Тайна семейного архива | страница 50



– Я позвоню тебе сразу же, как приеду в отель. Ночуй эти дни у меня, ладно? Так ты будешь ближе ко мне. – И ее ладная, невысокая, но спортивная фигурка, затянутая в ярко-синюю кожу и освещенная с ног до головы бьющим сквозь стеклянную стену солнцем, скрылась за турникетами.

Самолет летел почему-то с остановкой в Варшаве. Кристель, несколько раз попытавшись повторить это название так, как оно было произнесено на польском, отчаялась, рассмеялась и осталась в салоне, несмотря на захватывающее дух зрелище багрово-черного, словно в языках пламени, неба над городом. Дикая мысль, промелькнувшая в тот момент, когда она спросила у Хульдрайха, где находится город Плескау, теперь завладела ею с непреодолимой силой. Практичный и трезвый немецкий рассудок говорил Кристель, что задуманный ею шаг малореален, если и вообще не безумен, что русские расстояния, вероятно, труднопреодолимы, во всяком случае, для иностранца, и что никакой «Мария Ф. Костылева» давно уже там нет. Может быть ее уже и вообще давно нет на этом свете. Но в то же время ее неспокойная душа продолжала нашептывать, что все возможно, что сильное желание – это уже полдела, и чего только не достигнет немец, если в нем говорит убежденность. Все три часа полета в Кристель спорили эти противоборствующие начала, а сама она то становилась на сторону рассудка, не находящего никакой серьезной причины стремиться к той, которая растила ее мать и дядю, оставив на последнем такой неизгладимый след, то поддерживала душу, уверявшую, что не будет ей спокойной жизни, если она не увидит человека, купленного ее родными за шестьдесят марок и не извинится перед ним за них и за себя. Тогда она сможет совершенно свободной от чувства вины, честной, чистой и цельной отдать себя Карлхайнцу, несмотря на его до сих пор нациствующего отца, увозившего с родины ни в чем не повинных детей.

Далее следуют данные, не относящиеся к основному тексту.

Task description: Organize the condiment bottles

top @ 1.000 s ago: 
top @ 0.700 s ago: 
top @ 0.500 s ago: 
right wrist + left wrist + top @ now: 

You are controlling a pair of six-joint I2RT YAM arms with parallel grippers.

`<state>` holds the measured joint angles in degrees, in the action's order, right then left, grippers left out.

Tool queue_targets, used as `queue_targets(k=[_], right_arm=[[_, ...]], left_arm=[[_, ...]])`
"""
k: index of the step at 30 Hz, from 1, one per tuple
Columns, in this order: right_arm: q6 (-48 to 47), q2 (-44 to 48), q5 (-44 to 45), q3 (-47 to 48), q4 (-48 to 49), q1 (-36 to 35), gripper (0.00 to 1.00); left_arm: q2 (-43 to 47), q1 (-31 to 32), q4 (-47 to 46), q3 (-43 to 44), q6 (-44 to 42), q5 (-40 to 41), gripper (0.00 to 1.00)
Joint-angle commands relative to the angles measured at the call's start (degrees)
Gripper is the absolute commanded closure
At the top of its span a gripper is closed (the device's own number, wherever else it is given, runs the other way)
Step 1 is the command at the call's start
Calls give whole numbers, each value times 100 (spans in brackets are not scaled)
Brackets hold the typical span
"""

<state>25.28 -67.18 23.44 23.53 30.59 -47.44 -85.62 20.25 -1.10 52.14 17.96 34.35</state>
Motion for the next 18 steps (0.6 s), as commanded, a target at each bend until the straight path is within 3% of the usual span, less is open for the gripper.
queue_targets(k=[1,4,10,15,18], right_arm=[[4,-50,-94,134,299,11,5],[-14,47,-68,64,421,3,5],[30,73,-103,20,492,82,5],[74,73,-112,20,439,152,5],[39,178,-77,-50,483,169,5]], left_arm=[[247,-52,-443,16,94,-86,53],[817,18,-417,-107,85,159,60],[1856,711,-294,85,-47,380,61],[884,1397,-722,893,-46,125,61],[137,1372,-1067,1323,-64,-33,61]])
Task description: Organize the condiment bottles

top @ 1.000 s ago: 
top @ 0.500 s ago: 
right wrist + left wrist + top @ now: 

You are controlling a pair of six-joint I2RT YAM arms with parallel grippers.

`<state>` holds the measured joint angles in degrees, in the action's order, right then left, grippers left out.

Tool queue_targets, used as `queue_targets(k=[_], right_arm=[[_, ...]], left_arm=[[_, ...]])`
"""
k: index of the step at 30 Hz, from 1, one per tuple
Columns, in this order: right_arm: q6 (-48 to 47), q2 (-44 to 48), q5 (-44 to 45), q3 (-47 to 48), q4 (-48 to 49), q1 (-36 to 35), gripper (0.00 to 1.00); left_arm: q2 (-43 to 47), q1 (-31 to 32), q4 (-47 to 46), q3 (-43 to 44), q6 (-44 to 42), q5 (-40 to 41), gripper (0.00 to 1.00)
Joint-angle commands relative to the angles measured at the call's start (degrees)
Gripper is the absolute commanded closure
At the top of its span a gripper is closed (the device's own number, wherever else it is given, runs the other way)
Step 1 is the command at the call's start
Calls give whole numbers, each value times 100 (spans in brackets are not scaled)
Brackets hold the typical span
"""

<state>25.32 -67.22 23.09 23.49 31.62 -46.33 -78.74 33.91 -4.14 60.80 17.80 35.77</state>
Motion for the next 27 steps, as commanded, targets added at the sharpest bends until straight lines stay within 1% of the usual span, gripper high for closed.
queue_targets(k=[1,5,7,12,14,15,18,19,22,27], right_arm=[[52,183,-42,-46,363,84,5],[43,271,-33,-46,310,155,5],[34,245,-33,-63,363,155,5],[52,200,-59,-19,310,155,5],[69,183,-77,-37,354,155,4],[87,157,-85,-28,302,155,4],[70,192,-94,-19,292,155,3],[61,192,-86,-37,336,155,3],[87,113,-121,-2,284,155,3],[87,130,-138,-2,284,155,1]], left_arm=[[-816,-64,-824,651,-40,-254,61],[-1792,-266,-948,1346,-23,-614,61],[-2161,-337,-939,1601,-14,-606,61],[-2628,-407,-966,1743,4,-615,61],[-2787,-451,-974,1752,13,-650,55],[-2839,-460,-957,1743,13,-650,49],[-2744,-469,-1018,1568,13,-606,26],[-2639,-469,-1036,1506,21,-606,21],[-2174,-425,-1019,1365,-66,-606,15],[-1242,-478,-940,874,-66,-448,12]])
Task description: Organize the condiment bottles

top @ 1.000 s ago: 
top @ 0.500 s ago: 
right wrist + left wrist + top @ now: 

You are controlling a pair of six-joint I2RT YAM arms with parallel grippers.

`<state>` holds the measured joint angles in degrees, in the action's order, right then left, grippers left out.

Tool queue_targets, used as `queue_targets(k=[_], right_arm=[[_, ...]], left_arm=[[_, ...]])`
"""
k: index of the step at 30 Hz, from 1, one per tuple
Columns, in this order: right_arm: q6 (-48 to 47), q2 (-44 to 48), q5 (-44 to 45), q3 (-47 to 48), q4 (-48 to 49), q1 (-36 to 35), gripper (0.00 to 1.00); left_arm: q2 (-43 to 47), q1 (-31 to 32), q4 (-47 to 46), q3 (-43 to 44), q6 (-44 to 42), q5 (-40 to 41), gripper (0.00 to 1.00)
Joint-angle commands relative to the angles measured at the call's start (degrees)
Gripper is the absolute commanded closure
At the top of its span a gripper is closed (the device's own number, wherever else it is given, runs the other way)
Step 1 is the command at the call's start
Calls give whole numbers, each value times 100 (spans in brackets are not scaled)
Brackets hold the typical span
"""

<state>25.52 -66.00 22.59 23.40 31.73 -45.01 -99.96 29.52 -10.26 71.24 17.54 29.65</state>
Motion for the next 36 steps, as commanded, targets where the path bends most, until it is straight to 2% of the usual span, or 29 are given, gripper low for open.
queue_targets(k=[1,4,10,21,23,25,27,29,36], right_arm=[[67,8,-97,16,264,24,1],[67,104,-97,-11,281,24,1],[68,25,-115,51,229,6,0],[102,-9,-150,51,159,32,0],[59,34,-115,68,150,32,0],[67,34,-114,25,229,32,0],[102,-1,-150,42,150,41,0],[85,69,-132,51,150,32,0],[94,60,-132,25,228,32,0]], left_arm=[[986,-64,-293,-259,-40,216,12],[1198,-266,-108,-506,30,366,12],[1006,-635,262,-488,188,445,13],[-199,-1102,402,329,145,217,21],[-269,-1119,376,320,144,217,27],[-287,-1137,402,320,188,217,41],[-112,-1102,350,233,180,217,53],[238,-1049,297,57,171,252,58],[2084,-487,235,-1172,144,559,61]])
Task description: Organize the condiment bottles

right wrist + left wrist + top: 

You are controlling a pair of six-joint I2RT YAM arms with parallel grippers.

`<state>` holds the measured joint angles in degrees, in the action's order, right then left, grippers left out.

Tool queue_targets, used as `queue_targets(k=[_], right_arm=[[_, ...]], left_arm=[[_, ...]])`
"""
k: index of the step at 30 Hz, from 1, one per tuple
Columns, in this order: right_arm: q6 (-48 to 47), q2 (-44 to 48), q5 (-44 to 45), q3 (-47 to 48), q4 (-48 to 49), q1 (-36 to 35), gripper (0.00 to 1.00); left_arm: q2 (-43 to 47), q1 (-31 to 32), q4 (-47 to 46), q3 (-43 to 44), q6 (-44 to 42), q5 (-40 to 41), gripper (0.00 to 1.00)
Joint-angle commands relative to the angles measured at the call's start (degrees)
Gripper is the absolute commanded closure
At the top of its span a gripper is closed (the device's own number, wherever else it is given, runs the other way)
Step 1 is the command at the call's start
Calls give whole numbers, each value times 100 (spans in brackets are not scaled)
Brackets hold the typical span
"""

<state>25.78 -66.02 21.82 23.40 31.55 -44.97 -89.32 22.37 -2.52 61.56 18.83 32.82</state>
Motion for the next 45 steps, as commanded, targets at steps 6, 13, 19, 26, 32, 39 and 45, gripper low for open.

Только когда за иллюминаторами стало совсем темно и объявили посадку, Кристель вспомнила о дядином подарке, который надо было открыть в самолете. Вытащив из кармана нагревшуюся коробочку, после снятия шелковистой красной бумаги оказавшуюся металлическим сердечком, что-то ей напомнившим, она открыла туго подавшуюся крышку. Перед нею на потертом алом бархате лежало колечко, простое, серебряное, старое, а вместо камня на Кристель глядел крошечный ангел, прижимавший к губам ручку не то в приветственном поцелуе, не то в обещании молчать, не то в тайном прощании. Разгадывать смысл подарка у нее уже не было времени: самолет, дрожа и рыча, касался земли.